Geopolitical and legislative changes drive need for focus on cyber resilience

Increased focus on cyber resilience required. (Image: Supplied)
Increased focus on cyber resilience required. (Image: Supplied)

The focus on cyber resilience has always been highly relevant, and it’s a multifaceted concept that goes beyond mere service continuity. While ensuring service continuity is critical, cyber resilience is also increasingly prioritised by legislators, who view it as an area requiring significant improvement.

Geopolitical changes are driving a new focus on cyber resilience, with legislation emerging that is likely to impact South African organisations.

So says John Stevenson, Senior Product Marketing Manager at Skybox Security, who says: “The levels of exposure to risk that critical national infrastructures (CNIs) are facing in every country, in every domain, is probably higher than it's ever been.”

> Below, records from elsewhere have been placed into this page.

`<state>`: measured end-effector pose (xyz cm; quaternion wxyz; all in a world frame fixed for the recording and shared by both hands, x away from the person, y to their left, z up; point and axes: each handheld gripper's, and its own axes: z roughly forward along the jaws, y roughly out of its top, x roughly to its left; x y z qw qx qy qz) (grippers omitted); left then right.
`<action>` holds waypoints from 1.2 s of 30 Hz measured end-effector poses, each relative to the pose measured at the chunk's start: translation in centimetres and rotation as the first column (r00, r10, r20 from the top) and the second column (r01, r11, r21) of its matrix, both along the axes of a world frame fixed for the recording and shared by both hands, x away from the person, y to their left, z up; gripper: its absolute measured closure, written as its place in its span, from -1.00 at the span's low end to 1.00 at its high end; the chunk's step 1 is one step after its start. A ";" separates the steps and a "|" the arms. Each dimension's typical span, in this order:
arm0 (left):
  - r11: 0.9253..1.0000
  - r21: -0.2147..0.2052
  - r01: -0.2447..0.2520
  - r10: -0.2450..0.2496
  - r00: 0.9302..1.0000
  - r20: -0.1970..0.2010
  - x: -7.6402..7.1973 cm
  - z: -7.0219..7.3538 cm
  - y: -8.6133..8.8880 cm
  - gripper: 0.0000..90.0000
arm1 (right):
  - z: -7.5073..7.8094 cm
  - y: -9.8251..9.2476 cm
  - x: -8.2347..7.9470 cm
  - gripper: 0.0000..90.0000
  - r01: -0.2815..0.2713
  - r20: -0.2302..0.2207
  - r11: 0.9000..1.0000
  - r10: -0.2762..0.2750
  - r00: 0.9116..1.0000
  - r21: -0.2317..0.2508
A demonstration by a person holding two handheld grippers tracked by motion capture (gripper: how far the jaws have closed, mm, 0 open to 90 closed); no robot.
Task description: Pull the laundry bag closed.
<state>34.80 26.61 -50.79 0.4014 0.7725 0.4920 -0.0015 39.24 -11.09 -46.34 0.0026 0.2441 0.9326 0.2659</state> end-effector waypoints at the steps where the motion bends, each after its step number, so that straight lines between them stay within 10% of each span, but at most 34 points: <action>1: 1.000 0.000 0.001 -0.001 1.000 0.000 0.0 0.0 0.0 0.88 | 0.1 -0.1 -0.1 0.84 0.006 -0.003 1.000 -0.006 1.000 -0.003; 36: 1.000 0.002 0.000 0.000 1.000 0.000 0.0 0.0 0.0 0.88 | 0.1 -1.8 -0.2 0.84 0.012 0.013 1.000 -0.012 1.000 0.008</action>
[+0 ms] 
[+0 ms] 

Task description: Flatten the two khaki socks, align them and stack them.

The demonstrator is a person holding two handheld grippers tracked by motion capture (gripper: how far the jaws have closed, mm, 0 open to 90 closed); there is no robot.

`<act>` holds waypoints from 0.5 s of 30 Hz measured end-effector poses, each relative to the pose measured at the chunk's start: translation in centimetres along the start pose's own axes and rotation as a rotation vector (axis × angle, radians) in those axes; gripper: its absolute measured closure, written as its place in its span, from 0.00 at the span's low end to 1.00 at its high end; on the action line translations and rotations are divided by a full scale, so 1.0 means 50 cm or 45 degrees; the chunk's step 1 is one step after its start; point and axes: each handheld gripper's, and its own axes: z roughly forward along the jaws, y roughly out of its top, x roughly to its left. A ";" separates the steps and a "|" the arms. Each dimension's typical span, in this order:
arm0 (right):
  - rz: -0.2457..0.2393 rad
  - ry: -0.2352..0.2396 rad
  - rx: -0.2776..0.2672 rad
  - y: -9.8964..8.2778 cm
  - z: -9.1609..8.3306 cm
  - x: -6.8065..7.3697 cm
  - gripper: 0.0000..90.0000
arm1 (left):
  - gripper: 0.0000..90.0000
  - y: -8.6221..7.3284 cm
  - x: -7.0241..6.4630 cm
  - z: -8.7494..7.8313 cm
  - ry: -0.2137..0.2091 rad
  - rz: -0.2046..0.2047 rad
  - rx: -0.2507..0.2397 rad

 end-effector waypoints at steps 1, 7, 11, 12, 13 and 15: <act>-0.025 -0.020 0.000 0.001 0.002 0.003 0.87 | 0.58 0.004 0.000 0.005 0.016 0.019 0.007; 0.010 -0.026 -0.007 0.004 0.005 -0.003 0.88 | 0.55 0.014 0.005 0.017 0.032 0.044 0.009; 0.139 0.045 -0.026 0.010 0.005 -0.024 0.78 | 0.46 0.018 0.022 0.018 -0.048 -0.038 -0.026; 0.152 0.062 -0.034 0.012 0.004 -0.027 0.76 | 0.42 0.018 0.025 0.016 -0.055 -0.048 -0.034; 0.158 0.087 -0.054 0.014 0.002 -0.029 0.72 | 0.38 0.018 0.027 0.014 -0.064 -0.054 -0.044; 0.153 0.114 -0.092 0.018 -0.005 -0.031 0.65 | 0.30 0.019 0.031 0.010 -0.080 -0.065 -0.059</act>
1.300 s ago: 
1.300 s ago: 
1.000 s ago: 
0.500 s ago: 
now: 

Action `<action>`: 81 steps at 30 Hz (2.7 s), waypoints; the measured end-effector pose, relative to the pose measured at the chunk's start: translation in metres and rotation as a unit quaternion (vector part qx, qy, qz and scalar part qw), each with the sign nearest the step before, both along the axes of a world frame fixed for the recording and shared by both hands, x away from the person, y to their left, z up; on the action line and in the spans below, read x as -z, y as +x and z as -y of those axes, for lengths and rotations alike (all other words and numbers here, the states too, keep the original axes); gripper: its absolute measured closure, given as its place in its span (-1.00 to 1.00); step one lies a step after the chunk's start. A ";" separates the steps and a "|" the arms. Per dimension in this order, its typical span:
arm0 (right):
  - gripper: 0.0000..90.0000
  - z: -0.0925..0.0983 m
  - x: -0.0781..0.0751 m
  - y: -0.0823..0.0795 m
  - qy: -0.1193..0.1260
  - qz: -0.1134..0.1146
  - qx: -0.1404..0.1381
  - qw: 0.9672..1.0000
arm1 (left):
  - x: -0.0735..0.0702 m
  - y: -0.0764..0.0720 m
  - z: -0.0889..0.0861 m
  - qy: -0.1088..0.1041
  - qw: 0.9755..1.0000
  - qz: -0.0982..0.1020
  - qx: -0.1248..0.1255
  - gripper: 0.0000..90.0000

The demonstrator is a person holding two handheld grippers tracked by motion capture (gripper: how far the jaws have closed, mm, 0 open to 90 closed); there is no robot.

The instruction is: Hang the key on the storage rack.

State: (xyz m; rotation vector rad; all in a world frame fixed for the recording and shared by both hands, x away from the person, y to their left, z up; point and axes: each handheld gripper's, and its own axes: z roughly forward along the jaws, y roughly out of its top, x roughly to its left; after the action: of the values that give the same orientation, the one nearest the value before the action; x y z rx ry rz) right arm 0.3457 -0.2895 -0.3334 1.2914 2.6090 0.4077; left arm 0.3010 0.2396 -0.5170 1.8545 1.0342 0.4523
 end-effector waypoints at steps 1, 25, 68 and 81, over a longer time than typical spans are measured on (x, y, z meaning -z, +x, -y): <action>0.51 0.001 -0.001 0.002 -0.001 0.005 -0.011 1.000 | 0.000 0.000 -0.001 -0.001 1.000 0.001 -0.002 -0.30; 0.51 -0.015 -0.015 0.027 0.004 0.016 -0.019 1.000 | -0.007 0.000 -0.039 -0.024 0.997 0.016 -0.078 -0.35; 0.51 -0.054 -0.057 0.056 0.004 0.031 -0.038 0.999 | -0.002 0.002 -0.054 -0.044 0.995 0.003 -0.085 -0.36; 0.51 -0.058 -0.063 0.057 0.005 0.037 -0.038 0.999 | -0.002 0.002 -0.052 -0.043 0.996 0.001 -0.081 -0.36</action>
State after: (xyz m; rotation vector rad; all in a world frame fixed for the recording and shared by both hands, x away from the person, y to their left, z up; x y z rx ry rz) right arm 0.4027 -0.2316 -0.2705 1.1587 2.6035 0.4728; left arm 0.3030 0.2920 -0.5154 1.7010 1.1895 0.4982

He notes that the healthcare, financial and telco sectors, as well as a range of digital enterprises, are increasingly considered CNIs too, and that new legislation is being drafted around the world to address their growing risk. “For example, the legislation that is coming into effect on 25 January is the Digital Operational Resilience Act (DORA), which recognises that financial institutions and technology providers to those financial institutions, including payment gateways, credit rating organisations and underwriters, across the EU need to up their game from a resilience point of view, because they are at risk.”

Stevenson notes that new legislation will be increasingly stringent: “For example, organisations are required to perform digital operational resilience testing that is formalised and risk-based before any deployment or any redeployment of new or existing infrastructure components. This means that any equipment within the organisation should undergo a risk-based assessment prior to implementing any changes.”

In the South African context, the Council for Scientific and Industrial Research’s (CSIR) national cyber security survey, issued in October, reveals that 88% of organisations experience between one and five cyber attacks annually, often resulting in data breaches and financial losses. Recent cyber attacks targeting critical national infrastructure, such as the National Health Laboratory Service and Transnet, have highlighted the vulnerabilities of South Africa’s institutions to cyber threats.

“Whether organisations like it or not, they're being forced to consider cyber resilience seriously both for legislative and for regulatory reasons,” Stevenson says. “However, in many cases, organisations are faced with very large, very complicated networks. To comply with new legislation and build cyber resilience, they need to understand their risk, put the right measures in place, learn from incidents and implement ongoing processes for testing their resilience.”

Stevenson says: “A Skybox-based continuous exposure management approach is able to provide exactly the kind of infrastructural capability the organisation needs to help them manage and improve their cyber resilience. The foundation of the Skybox exposure management platform is a dynamic, three-dimensional, security model of the entire hybrid network, based on an inventory of all the assets in the estate, how they all connect to each other, and what flaws or failings they have from a security perspective. This is essential because being cyber resilient starts with knowing what you’ve got to protect.”

For attack surface management, Stevenson says you need to go beyond simply identifying assets exposed to the internet. “Skybox attack service management is exceptionally comprehensive and nuanced: it explores where an attacker could move through the network and how they should be stopped. This is something you can only do if you understand the network itself to the degree we do, so a solution like Skybox's Continuous Exposure Management platform gives you a way to deal with the breadth of possible exposures that you might have to face. It means not just looking at vulnerabilities, it means looking at things like misconfigurations and weak security controls across the IT estate.”

Stevenson says another touchstone of resilience is a risk management framework. “That means you need to understand what all your assets are, be able to classify and prioritise them, and know who is in charge of them. Once you've got that in place, then you need to be able to implement risk-based prioritisation. To accurately assess risk, you need to be able to perform multifactor prioritisation based on a combination of the severity of the vulnerability, its exploitability and, crucially, the importance of the business asset, and its exposure across the network. In most large organisations, there are simply too many vulnerabilities for them all to be addressed promptly, so this type of multifactor prioritisation is the only way to assess the risk accurately.

“One of the key attributes of cyber resilience is learning from what's happening, either what could happen or what has happened, and recycling that learning. A good Continuous Exposure Management Platform gives you exactly that capability, right down to the deep network level. Building on that, it delivers practical, addressable solutions and proactively suggests ways to mitigate the risks,” he says.